The BC government has been spending a lot of money lately advertising (for the election coming next spring).

In the meantime, they and their agency (BC Utilities Commission) have been dragging their heels since the summer of 2015 in responding to the outcry from the people suffering for using environmentally responsible, renewable electricity to heat their homes and from rural citizens who have to provide their own night lighting and operate water systems which sometimes require heat tracing.

Why the complaints? Because BC Hydro, followed by Fortis BC, introduced a two-tier electrical rate system that charges about 50 per cent higher rate in tier 2 and these customers have to pay most of their electricity use at this higher rate.

BC Hydro used to encourage electrical heat by offering lower rates for heat use and then pulled the carpet out from under these customers and started penalizing them in 2008 (and Fortis in 2012).

What does this two-tier system do? It encourages people to use natural gas where it is available and penalizes those who heat with electricity.

Several times it has been requested to have a moratorium on this two-tier rate system before this winter and the only response so far from this Liberal government has been to advertise.

This Liberal government has been advertising that they are doing their part for the environment by developing clean natural gas. It has been on TV so often as to constitute brainwashing, that natural gas is clean.

Look at the Natural Resources Canada website http://oee.nrcan.gc.ca/corporate/statistics/neud/dpa/showTable.cfm?type=CP&sector=res&juris=bc&rn=5&page=0  and you will see that the residential sector of BC produced 2.3 Mt of CO2 in 2013 (latest year available). That’s 2.3 billion kg or over five billion pounds of greenhouse gas. The BC government calls this clean, and they penalize electricity.

BC Hydro cheats customers by encouraging them to go all electric and then penalizes them after they’ve committed to this. Electric customers are subsidizing fossil-fuel burning customers.

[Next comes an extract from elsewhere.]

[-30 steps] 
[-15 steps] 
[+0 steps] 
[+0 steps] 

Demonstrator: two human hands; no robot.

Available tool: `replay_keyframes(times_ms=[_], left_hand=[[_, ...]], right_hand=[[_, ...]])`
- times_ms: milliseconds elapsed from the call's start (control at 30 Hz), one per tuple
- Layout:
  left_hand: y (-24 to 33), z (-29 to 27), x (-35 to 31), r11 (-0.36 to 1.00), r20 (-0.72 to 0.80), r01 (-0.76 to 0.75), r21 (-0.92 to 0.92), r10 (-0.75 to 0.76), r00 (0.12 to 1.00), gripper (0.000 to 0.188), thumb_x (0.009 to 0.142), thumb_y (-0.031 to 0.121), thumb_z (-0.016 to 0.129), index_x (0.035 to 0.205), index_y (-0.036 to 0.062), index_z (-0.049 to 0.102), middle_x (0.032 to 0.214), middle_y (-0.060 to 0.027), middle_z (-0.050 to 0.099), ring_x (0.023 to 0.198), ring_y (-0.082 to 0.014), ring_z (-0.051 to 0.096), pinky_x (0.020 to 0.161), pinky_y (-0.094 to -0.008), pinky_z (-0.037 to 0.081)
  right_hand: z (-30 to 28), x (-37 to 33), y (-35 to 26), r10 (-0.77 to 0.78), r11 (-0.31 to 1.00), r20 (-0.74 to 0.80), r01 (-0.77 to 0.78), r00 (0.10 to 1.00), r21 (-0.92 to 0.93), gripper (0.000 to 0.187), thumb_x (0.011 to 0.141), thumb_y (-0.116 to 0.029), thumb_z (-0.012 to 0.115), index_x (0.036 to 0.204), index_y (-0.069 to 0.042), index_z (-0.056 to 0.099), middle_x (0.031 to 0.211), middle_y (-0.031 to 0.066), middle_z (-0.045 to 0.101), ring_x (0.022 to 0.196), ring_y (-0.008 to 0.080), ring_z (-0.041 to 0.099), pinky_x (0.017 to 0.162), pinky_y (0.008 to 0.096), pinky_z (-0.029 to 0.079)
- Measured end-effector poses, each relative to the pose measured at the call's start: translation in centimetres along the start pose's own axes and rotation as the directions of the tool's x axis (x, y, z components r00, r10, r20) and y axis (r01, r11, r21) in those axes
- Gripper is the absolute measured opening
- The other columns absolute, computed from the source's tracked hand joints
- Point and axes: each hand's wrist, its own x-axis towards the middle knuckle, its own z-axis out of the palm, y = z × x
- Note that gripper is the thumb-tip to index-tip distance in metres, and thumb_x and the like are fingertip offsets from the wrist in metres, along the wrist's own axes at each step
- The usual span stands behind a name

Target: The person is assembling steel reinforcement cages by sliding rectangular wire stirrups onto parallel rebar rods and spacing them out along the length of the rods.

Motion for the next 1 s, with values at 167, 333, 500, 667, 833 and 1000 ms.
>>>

The majority of customers are receiving a small dollar subsidy at the burden to a minority of customers who pay a large dollar penalty for using an environmentally-friendly heating system.

Some of these customers are poor seniors on fixed incomes living in rural areas or small communities without access to natural gas who are subsidizing well-off customers who heat with natural gas.

The questions to ask are: Why is the BC government encouraging residential use of natural gas? And why are the equivalent flat-rate costs for electricity so high in BC?   

The government of BC needs to have an enquiry into this, not encourage the use of natural gas for residential heating.